▶ [WHAT IS REQUIRED]: Please copy, with no word changed, only the run of lines that opens with the line containing "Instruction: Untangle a" and closes with the last line below.

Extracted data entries
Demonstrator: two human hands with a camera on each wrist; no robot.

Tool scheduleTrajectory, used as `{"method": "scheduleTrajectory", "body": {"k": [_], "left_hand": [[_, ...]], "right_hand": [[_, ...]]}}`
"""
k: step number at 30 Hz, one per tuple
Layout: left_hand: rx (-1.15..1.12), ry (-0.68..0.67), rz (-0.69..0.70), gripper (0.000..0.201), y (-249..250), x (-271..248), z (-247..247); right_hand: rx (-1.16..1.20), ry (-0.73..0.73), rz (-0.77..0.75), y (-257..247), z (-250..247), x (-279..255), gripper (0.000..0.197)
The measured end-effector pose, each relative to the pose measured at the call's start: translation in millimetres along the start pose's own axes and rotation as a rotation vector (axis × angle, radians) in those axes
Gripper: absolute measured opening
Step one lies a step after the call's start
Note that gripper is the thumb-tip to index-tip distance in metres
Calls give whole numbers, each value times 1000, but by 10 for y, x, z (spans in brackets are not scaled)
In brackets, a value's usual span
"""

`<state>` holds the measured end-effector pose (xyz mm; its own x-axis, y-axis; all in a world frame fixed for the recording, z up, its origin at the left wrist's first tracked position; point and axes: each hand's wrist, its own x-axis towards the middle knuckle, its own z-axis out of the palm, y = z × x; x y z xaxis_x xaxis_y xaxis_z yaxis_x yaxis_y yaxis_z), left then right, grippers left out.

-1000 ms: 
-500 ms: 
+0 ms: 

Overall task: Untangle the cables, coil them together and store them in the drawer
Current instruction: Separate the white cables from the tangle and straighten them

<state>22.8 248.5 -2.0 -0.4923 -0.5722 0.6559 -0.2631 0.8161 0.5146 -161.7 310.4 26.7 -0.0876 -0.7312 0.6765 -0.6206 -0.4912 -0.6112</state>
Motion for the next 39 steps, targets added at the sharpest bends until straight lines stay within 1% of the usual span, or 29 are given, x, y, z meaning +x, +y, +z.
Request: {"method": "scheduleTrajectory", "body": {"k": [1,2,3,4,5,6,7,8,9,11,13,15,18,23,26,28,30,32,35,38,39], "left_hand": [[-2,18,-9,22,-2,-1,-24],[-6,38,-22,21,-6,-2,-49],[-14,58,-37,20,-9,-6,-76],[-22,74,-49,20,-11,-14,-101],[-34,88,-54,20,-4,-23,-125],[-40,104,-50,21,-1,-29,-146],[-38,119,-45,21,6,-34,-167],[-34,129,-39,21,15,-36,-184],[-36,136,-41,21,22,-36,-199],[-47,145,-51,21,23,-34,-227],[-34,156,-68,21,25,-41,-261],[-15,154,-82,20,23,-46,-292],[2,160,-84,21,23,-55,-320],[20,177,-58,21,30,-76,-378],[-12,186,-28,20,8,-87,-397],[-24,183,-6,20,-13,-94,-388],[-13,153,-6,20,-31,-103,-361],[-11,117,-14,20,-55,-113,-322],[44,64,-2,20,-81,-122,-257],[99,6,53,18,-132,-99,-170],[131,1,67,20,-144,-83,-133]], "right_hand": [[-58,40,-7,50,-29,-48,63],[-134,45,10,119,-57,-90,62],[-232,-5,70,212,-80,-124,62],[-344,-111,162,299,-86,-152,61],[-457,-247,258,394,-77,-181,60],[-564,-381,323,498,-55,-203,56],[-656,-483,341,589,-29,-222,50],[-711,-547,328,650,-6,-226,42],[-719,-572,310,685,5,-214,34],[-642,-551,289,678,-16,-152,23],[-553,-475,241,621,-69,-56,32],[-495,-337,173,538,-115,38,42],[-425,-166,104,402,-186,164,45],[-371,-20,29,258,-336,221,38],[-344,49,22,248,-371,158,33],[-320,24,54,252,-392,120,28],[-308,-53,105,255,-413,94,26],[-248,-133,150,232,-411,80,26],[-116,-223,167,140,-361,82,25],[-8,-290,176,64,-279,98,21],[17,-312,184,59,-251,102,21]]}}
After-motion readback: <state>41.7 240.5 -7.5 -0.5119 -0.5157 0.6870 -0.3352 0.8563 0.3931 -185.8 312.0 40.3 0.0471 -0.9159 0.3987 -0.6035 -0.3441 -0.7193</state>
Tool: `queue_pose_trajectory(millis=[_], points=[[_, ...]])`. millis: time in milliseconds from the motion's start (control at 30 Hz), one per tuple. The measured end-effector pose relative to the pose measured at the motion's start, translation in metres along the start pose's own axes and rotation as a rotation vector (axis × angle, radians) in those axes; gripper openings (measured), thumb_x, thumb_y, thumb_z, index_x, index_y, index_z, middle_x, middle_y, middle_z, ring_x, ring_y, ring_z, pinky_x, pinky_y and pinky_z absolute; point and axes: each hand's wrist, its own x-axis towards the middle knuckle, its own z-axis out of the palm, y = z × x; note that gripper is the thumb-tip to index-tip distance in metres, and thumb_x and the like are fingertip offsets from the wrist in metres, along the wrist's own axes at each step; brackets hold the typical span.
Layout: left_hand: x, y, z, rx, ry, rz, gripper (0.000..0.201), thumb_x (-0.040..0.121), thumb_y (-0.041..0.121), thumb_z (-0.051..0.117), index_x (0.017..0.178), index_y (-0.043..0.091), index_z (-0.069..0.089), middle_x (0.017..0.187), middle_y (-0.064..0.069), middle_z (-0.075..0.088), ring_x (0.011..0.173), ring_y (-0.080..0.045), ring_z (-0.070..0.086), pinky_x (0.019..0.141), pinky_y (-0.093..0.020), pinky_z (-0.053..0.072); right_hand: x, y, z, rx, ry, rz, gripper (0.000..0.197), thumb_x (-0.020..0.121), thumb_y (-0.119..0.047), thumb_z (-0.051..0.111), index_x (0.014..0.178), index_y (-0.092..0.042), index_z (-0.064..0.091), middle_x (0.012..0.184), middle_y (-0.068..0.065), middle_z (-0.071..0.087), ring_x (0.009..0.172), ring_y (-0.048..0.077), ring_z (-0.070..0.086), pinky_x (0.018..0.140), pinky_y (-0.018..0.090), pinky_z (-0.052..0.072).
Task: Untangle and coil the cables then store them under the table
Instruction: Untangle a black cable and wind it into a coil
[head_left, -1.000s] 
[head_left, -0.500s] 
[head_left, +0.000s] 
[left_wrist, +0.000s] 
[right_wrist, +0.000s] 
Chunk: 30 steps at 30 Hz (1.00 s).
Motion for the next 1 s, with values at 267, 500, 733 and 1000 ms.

▶ [EXERCISE RESPONSE]:
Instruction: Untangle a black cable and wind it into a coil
[head_left, -1.000s] 
[head_left, -0.500s] 
[head_left, +0.000s] 
[left_wrist, +0.000s] 
[right_wrist, +0.000s] 
Chunk: 30 steps at 30 Hz (1.00 s).
Motion for the next 1 s, with values at 267, 500, 733 and 1000 ms.

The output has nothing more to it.